◆ TASK OBJECTIVE
Copy out all of the data below with no alterations.

◆ SUPPLIED DATA

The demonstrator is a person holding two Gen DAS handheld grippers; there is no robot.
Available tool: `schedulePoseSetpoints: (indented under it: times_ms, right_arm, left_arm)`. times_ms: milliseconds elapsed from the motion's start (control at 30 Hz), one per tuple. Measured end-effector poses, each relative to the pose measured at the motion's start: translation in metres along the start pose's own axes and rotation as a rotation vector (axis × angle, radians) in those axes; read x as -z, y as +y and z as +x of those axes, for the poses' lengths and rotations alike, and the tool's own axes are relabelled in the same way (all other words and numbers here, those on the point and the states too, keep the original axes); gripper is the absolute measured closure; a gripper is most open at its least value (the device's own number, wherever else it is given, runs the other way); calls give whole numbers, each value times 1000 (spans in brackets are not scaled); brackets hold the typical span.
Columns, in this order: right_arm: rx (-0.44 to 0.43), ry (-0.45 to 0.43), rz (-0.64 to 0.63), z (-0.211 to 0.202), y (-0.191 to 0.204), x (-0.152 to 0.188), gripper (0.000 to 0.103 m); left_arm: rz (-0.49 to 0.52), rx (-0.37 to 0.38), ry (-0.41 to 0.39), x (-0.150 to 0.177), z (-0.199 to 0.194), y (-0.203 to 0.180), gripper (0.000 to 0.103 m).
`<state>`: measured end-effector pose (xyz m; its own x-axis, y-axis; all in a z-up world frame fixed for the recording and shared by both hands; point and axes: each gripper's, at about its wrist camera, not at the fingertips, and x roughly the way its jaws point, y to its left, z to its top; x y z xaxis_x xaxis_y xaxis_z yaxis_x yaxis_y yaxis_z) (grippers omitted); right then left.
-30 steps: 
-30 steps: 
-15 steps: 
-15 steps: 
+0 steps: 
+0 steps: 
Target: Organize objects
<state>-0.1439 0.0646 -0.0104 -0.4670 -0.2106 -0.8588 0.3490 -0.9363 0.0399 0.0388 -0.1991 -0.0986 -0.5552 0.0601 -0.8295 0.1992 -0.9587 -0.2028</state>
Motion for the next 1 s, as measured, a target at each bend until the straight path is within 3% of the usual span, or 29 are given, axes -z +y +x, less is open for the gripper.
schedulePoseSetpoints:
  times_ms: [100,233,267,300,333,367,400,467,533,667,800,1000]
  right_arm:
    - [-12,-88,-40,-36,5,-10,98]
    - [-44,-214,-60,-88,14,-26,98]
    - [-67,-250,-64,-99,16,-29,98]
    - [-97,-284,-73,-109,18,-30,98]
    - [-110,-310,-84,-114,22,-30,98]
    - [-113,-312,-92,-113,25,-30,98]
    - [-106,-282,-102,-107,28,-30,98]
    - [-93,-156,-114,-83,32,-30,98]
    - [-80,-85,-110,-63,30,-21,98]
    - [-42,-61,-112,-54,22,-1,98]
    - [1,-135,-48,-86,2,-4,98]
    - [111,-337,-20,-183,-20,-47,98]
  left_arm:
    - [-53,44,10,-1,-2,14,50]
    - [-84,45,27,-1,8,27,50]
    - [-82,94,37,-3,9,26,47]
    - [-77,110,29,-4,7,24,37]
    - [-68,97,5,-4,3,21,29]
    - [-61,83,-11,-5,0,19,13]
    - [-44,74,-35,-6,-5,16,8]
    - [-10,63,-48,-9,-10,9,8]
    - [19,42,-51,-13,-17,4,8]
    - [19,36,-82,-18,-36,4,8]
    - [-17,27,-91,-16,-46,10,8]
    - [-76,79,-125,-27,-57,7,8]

◆ SOLUTION TO THIS TASK
The demonstrator is a person holding two Gen DAS handheld grippers; there is no robot.
Available tool: `schedulePoseSetpoints: (indented under it: times_ms, right_arm, left_arm)`. times_ms: milliseconds elapsed from the motion's start (control at 30 Hz), one per tuple. Measured end-effector poses, each relative to the pose measured at the motion's start: translation in metres along the start pose's own axes and rotation as a rotation vector (axis × angle, radians) in those axes; read x as -z, y as +y and z as +x of those axes, for the poses' lengths and rotations alike, and the tool's own axes are relabelled in the same way (all other words and numbers here, those on the point and the states too, keep the original axes); gripper is the absolute measured closure; a gripper is most open at its least value (the device's own number, wherever else it is given, runs the other way); calls give whole numbers, each value times 1000 (spans in brackets are not scaled); brackets hold the typical span.
Columns, in this order: right_arm: rx (-0.44 to 0.43), ry (-0.45 to 0.43), rz (-0.64 to 0.63), z (-0.211 to 0.202), y (-0.191 to 0.204), x (-0.152 to 0.188), gripper (0.000 to 0.103 m); left_arm: rz (-0.49 to 0.52), rx (-0.37 to 0.38), ry (-0.41 to 0.39), x (-0.150 to 0.177), z (-0.199 to 0.194), y (-0.203 to 0.180), gripper (0.000 to 0.103 m).
`<state>`: measured end-effector pose (xyz m; its own x-axis, y-axis; all in a z-up world frame fixed for the recording and shared by both hands; point and axes: each gripper's, at about its wrist camera, not at the fingertips, and x roughly the way its jaws point, y to its left, z to its top; x y z xaxis_x xaxis_y xaxis_z yaxis_x yaxis_y yaxis_z) (grippers omitted); right then left.
-30 steps: 
-30 steps: 
-15 steps: 
-15 steps: 
+0 steps: 
+0 steps: 
Target: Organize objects
<state>-0.1439 0.0646 -0.0104 -0.4670 -0.2106 -0.8588 0.3490 -0.9363 0.0399 0.0388 -0.1991 -0.0986 -0.5552 0.0601 -0.8295 0.1992 -0.9587 -0.2028</state>
Motion for the next 1 s, as measured, a target at each bend until the straight path is within 3% of the usual span, or 29 are given, axes -z +y +x, less is open for the gripper.
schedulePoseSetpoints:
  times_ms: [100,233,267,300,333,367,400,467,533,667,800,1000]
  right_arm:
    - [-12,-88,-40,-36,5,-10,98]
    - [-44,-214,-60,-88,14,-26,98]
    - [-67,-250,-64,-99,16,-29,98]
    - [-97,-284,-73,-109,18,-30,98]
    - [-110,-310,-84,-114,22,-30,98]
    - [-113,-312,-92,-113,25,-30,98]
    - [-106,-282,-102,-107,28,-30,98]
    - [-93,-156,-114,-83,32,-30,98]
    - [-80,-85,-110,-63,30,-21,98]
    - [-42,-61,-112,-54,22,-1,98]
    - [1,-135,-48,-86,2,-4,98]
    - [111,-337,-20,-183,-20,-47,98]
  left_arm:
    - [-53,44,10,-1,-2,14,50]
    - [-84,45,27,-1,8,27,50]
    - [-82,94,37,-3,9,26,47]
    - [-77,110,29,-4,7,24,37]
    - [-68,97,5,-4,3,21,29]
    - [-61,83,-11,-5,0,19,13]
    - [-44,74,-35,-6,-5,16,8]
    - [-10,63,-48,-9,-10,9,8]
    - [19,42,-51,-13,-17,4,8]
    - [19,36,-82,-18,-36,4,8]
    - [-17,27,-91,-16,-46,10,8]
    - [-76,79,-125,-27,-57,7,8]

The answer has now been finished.